Comparaison de Scénarios

# Créer différents indices pour différents objectifs de gestion

# Scénario 1: Conservation intégrale
composite_conservation <- create_composite_index(
  result_norm,
  indicators = c("family_C", "family_B", "family_W", "family_N"),
  weights = c(0.3, 0.4, 0.15, 0.15),
  name = "conservation"
)

# Scénario 2: Production durable
composite_production <- create_composite_index(
  result_norm,
  indicators = c("family_P", "family_E", "family_F", "family_C"),
  weights = c(0.4, 0.25, 0.2, 0.15),
  name = "production"
)

# Scénario 3: Services sociaux
composite_social <- create_composite_index(
  result_norm,
  indicators = c("family_S", "family_A", "family_L", "family_R"),
  weights = c(0.35, 0.25, 0.2, 0.2),
  name = "social"
)

# Comparer les scénarios
comparison <- result |>
  mutate(
    conservation = composite_conservation$conservation,
    production = composite_production$production,
    social = composite_social$social
  ) |>
  sf::st_drop_geometry() |>
  select(parcel_id, conservation, production, social) |>
  tidyr::pivot_longer(cols = -parcel_id, names_to = "scenario", values_to = "score")

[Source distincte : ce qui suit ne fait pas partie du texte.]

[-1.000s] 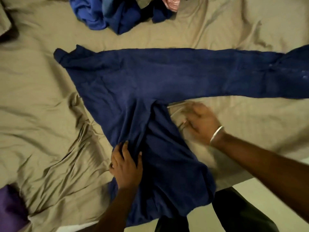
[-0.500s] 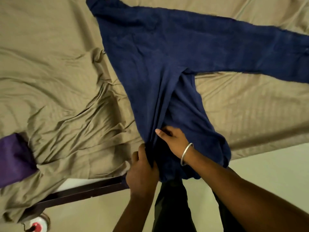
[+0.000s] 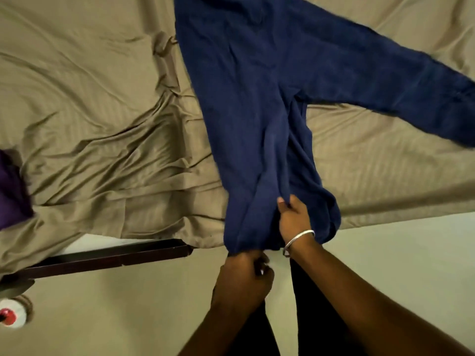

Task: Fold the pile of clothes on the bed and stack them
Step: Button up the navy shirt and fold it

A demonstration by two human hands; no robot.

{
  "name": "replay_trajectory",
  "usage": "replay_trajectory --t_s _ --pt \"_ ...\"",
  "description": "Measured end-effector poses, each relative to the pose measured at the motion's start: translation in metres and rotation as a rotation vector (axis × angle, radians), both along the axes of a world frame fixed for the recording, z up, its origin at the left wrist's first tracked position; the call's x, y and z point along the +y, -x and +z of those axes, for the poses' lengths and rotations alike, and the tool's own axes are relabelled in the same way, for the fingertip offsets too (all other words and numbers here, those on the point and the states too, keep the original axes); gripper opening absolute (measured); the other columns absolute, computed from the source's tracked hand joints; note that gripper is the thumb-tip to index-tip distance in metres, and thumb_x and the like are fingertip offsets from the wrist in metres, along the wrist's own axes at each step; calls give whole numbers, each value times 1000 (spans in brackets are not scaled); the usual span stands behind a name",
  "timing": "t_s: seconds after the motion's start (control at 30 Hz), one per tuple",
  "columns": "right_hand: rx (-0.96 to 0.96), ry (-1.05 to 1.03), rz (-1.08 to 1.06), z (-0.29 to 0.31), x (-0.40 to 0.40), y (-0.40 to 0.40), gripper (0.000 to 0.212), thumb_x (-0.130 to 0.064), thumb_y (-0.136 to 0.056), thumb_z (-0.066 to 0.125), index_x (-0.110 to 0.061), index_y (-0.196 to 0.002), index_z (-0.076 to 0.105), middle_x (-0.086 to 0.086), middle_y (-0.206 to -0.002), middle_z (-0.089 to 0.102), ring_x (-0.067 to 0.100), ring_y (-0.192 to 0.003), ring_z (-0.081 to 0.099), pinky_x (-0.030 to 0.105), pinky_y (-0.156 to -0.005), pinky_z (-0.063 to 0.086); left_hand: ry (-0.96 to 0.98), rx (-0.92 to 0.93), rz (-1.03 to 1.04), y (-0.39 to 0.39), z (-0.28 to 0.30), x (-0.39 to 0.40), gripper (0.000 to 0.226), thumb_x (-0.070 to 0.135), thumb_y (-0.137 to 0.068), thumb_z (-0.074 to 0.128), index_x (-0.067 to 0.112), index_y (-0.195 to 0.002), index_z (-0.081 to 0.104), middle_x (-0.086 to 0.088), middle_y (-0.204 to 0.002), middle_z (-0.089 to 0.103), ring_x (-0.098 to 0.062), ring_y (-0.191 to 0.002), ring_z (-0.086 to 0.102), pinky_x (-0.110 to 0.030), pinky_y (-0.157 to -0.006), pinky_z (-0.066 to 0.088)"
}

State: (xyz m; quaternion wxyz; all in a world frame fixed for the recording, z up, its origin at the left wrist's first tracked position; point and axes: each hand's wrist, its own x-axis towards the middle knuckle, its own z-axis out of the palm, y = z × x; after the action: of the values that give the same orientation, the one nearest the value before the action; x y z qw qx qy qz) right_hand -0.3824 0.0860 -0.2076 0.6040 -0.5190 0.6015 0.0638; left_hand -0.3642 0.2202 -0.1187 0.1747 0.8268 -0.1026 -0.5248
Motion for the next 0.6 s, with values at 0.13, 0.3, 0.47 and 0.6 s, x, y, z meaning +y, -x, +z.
replay_trajectory --t_s 0.13,0.3,0.47,0.6 --pt "197 235 53 5 -22 22 19 -28 -102 48 -16 -90 56 0 -81 60 23 -79 55 31 -75 39 65 -405 465 -13 -42 3 52 39 -88 56 11 -131 54 -7 -118 61 -21 -107 57 -33 -93 46" --pt "117 215 250 8 -36 35 18 -24 -103 47 -15 -90 56 -3 -75 59 7 -66 52 16 -58 37 -10 -73 636 -34 -85 -20 56 63 -85 59 17 -118 61 -1 -110 69 -23 -106 63 -34 -88 49" --pt "13 299 312 19 -31 37 16 -26 -101 51 -14 -95 59 -5 -80 59 13 -73 53 21 -67 35 34 -201 996 -26 -85 -17 22 23 -101 52 9 -88 62 -7 -82 64 -24 -80 60 -28 -67 38" --pt "294 410 154 20 -38 52 23 -19 -103 41 -10 -117 58 12 -95 63 32 -85 56 27 -73 33 11 -8 1383 -8 -77 13 29 5 -102 39 8 -80 57 -15 -82 67 -26 -78 68 -35 -72 52"
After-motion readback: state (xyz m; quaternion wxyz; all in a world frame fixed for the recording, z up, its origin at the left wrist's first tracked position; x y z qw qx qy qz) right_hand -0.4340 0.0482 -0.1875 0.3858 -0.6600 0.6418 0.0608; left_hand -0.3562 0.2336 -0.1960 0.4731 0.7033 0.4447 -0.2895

# Visualiser le classement des parcelles selon les scénarios
ggplot(comparison, aes(x = reorder(parcel_id, score), y = score, fill = scenario)) +
  geom_col(position = "dodge") +
  coord_flip() +
  scale_fill_viridis_d() +
  labs(
    title = "Classement des Parcelles selon 3 Scénarios de Gestion",
    x = "Parcelle",
    y = "Score",
    fill = "Scénario"
  ) +
  theme_minimal()

Conclusion

Cette vignette a démontré l’utilisation complète du référentiel 12 familles de nemeton. Le package permet :

  1. Évaluation holistique : Couvre l’ensemble des dimensions des services écosystémiques (biophysiques, écologiques, sociaux, économiques)
  2. Flexibilité : Possibilité de créer des indices composites adaptés à différents objectifs de gestion
  3. Analyse croisée : Identification des synergies et trade-offs entre familles
  4. Visualisation : Radars 12-axes, cartes multi-familles, matrices de corrélation

Pour aller plus loin, consultez la vignette “Multi-Criteria Optimization” qui présente les outils d’analyse Pareto, de clustering et de trade-off analysis.

Références

  • Obstétar, P. (2025). nemeton: Ecosystem Services Assessment for Forest Management. R package.
  • MEA (2005). Millennium Ecosystem Assessment. Island Press.
  • Boitani, L., et al. (2008). Wilderness: Earth’s Last Wild Places. Conservation International.